- **Activity**
What is the number of lines in these entries that include "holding"? Write that number and no other text.

● ● ● ● ●

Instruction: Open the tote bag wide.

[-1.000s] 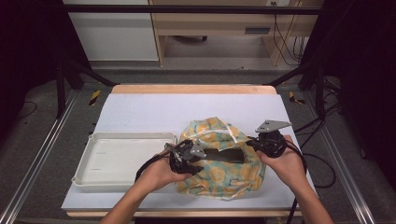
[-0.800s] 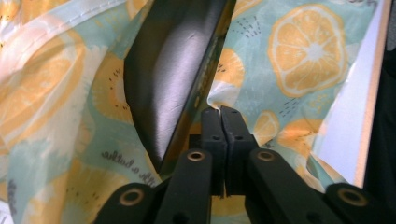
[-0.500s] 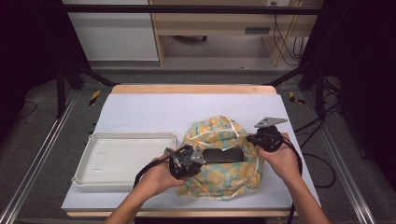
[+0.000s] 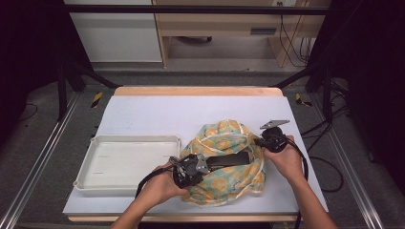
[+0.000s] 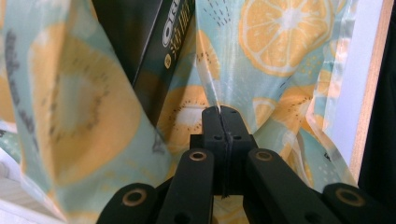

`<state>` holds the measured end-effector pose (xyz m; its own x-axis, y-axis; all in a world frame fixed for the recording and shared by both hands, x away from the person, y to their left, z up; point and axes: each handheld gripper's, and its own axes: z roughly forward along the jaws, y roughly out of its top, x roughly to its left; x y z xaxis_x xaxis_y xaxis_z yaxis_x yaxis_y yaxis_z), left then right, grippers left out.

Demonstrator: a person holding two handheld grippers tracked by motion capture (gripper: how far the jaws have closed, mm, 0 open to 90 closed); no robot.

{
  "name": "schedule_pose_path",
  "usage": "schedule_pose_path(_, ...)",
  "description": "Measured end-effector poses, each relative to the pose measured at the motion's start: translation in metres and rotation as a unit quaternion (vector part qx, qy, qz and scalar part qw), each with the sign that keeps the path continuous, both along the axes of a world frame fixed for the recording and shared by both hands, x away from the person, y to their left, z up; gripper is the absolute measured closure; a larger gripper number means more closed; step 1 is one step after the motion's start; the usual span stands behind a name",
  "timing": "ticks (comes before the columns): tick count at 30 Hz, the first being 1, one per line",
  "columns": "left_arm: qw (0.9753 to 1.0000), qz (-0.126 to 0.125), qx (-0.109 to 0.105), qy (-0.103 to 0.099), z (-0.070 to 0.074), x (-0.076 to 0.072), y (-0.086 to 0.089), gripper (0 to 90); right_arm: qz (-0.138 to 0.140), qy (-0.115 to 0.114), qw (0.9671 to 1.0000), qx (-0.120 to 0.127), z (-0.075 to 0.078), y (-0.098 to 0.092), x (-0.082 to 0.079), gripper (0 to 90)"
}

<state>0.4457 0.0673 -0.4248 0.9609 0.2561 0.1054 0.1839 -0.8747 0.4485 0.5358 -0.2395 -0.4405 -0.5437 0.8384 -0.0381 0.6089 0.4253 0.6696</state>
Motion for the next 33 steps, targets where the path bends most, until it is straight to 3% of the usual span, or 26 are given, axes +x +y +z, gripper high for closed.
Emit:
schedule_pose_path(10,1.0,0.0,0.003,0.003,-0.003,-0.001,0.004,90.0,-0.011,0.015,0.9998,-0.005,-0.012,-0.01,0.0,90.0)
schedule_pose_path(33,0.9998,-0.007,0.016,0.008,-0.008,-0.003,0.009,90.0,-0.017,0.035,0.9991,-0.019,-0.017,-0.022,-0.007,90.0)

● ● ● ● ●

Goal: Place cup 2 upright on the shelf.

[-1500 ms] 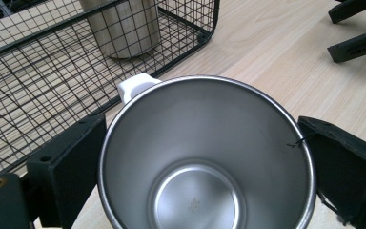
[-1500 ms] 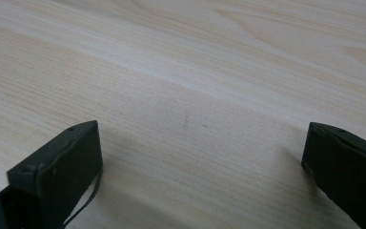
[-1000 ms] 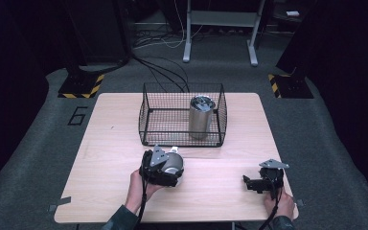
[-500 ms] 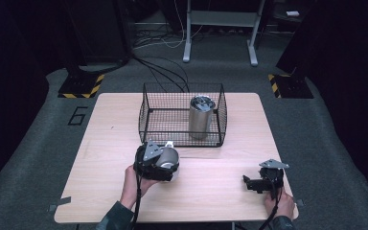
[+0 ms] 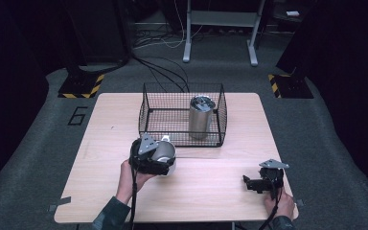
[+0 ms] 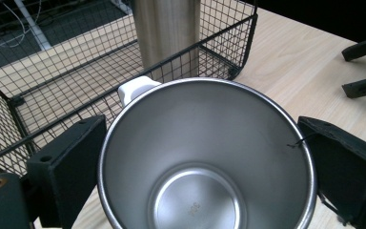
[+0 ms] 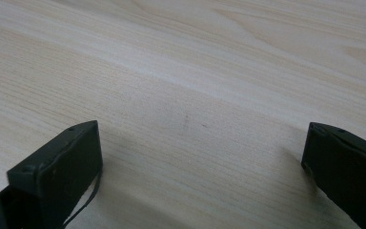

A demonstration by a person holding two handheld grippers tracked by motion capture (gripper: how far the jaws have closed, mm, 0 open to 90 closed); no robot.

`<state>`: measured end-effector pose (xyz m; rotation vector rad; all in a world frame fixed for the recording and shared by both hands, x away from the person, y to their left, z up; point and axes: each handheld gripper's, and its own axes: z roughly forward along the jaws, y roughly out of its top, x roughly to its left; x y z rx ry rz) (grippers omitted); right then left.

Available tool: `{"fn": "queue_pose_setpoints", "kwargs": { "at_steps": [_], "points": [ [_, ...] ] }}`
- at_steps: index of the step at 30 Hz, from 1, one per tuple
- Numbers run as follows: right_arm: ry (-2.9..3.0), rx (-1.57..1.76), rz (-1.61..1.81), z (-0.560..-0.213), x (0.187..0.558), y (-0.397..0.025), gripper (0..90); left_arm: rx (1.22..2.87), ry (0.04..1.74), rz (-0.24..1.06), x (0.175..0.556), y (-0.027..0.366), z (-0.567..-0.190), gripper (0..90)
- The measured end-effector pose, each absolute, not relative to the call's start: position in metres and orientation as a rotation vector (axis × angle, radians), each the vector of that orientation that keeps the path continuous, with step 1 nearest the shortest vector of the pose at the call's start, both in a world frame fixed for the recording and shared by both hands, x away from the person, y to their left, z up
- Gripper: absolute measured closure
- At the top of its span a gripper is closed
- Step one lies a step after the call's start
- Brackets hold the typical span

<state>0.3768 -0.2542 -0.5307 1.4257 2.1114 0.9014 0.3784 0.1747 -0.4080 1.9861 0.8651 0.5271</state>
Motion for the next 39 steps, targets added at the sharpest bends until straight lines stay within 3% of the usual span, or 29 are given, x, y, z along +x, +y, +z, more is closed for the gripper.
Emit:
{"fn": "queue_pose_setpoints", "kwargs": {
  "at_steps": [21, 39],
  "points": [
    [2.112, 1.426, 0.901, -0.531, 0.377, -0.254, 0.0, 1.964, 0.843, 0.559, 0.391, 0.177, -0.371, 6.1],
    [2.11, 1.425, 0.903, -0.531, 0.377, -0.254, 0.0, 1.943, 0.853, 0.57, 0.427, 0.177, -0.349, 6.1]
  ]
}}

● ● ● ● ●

- **Reply to the exercise**
2